Centro Algoritmi, University of Minho, Campus of Azurém, 4800-058 Guimarães, Portugal.
DIBRIS, University of Genoa, 13-16145 Genoa, Italy.
Sensors (Basel). 2021 Jun 25;21(13):4342. doi: 10.3390/s21134342.
Individuals with Autism Spectrum Disorder (ASD) typically present difficulties in engaging and interacting with their peers. Thus, researchers have been developing different technological solutions as support tools for children with ASD. Social robots, one example of these technological solutions, are often unaware of their game partners, preventing the automatic adaptation of their behavior to the user. Information that can be used to enrich this interaction and, consequently, adapt the system behavior is the recognition of different actions of the user by using RGB cameras or/and depth sensors. The present work proposes a method to automatically detect in real-time typical and stereotypical actions of children with ASD by using the Intel RealSense and the Nuitrack SDK to detect and extract the user joint coordinates. The pipeline starts by mapping the temporal and spatial joints dynamics onto a color image-based representation. Usually, the position of the joints in the final image is clustered into groups. In order to verify if the sequence of the joints in the final image representation can influence the model's performance, two main experiments were conducted where in the first, the order of the grouped joints in the sequence was changed, and in the second, the joints were randomly ordered. In each experiment, statistical methods were used in the analysis. Based on the experiments conducted, it was found statistically significant differences concerning the joints sequence in the image, indicating that the order of the joints might impact the model's performance. The final model, a Convolutional Neural Network (CNN), trained on the different actions (typical and stereotypical), was used to classify the different patterns of behavior, achieving a mean accuracy of 92.4% ± 0.0% on the test data. The entire pipeline ran on average at 31 FPS.

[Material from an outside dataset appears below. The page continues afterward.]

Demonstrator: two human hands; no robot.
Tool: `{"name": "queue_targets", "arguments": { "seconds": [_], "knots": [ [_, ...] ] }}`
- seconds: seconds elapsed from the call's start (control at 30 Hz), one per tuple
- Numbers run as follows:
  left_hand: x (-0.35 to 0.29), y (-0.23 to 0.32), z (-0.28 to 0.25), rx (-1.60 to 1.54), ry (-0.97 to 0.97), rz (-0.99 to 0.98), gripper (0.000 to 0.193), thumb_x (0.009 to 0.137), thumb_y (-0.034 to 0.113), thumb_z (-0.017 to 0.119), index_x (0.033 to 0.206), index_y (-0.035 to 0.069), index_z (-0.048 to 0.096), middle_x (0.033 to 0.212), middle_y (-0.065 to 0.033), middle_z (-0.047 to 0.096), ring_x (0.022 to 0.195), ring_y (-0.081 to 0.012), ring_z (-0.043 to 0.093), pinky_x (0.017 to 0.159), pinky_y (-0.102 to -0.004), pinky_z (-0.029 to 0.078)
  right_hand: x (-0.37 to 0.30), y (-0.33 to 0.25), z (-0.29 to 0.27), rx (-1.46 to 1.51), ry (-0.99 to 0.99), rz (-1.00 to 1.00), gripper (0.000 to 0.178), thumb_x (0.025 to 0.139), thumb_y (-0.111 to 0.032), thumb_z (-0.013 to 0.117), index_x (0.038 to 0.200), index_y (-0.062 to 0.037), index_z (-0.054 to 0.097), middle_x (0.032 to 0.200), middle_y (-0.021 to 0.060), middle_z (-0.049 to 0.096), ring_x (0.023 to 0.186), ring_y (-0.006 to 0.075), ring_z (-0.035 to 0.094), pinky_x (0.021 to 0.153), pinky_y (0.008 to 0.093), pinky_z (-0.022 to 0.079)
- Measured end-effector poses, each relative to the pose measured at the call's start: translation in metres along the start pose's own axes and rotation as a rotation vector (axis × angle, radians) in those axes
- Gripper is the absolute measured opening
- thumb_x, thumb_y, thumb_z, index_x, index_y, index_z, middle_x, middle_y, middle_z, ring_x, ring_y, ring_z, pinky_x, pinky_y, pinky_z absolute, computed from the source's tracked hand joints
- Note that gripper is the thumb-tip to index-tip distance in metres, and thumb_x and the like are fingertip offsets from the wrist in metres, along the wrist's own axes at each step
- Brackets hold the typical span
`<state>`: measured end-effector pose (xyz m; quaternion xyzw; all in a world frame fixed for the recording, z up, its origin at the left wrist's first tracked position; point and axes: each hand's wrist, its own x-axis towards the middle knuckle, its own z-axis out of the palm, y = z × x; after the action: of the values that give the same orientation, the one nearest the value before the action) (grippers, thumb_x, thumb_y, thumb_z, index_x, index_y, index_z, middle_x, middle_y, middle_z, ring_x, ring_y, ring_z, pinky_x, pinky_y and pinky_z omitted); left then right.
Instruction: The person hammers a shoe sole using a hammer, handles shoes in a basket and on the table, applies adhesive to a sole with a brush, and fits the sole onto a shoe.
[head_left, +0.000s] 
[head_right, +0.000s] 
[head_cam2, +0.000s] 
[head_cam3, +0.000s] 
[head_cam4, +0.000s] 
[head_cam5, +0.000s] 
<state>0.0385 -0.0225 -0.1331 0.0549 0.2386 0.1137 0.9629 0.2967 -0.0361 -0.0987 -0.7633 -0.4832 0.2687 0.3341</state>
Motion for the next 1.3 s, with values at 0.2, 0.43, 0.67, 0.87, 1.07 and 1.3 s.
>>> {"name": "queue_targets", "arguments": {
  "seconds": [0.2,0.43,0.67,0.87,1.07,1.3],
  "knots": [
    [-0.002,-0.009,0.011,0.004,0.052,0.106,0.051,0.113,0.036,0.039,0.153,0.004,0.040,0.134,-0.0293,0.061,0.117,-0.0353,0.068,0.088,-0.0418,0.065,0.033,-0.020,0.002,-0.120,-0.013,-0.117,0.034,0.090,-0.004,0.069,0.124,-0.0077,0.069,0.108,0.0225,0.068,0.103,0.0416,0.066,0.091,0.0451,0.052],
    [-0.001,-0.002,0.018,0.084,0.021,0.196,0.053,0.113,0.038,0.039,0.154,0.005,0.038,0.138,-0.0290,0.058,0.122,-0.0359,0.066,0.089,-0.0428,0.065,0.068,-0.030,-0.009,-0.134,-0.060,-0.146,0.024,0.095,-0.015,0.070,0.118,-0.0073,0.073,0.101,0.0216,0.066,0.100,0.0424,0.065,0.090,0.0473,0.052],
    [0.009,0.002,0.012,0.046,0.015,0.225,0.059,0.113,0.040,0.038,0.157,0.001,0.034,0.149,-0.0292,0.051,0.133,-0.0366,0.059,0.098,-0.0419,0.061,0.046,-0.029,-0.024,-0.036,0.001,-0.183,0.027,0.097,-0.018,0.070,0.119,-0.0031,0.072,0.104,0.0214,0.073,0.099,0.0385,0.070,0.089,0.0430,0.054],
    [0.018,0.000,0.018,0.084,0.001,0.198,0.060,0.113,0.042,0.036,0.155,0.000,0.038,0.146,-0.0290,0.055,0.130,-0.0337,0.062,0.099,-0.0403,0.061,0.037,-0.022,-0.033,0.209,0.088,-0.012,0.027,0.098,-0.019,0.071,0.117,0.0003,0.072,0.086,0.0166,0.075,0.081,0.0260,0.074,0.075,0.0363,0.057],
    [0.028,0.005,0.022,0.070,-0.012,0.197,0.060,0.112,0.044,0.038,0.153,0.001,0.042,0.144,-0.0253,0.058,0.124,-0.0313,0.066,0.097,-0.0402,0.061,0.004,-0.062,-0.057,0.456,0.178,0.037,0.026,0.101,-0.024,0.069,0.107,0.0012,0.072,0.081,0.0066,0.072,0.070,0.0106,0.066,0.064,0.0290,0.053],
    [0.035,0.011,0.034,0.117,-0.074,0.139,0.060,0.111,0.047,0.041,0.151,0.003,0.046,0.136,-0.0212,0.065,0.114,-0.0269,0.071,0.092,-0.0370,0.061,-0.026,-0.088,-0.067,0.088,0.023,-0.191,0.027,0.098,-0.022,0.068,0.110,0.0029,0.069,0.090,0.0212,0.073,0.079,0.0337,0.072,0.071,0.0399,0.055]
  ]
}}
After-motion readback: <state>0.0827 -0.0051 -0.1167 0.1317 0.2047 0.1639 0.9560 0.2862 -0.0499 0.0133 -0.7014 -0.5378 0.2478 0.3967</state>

自闭症谱系障碍(ASD)患者通常在与同龄人交往和互动方面存在困难。因此,研究人员一直在开发不同的技术解决方案,作为 ASD 儿童的支持工具。社交机器人是这些技术解决方案之一,它们通常无法了解自己的游戏伙伴,无法自动调整自己的行为以适应用户。可以用来丰富这种互动并相应地调整系统行为的信息是使用 RGB 相机和/或深度传感器识别用户的不同动作。本工作提出了一种方法,通过使用 Intel RealSense 和 Nuitrack SDK 来检测和提取用户关节坐标,实时自动检测 ASD 儿童的典型和刻板动作。该流水线首先将关节的时空动态映射到基于颜色图像的表示上。通常,关节在最终图像中的位置会聚类成组。为了验证最终图像表示中的关节序列是否会影响模型的性能,进行了两个主要实验,在第一个实验中,改变了序列中分组关节的顺序,在第二个实验中,随机排列了关节。在每个实验中,都使用统计方法进行分析。基于进行的实验,发现图像中关节的顺序存在统计学上的显著差异,表明关节的顺序可能会影响模型的性能。最终的模型是一个卷积神经网络(CNN),它在不同的动作(典型和刻板)上进行训练,用于对不同的行为模式进行分类,在测试数据上的平均准确率为 92.4%±0.0%。整个流水线的平均帧率为 31 FPS。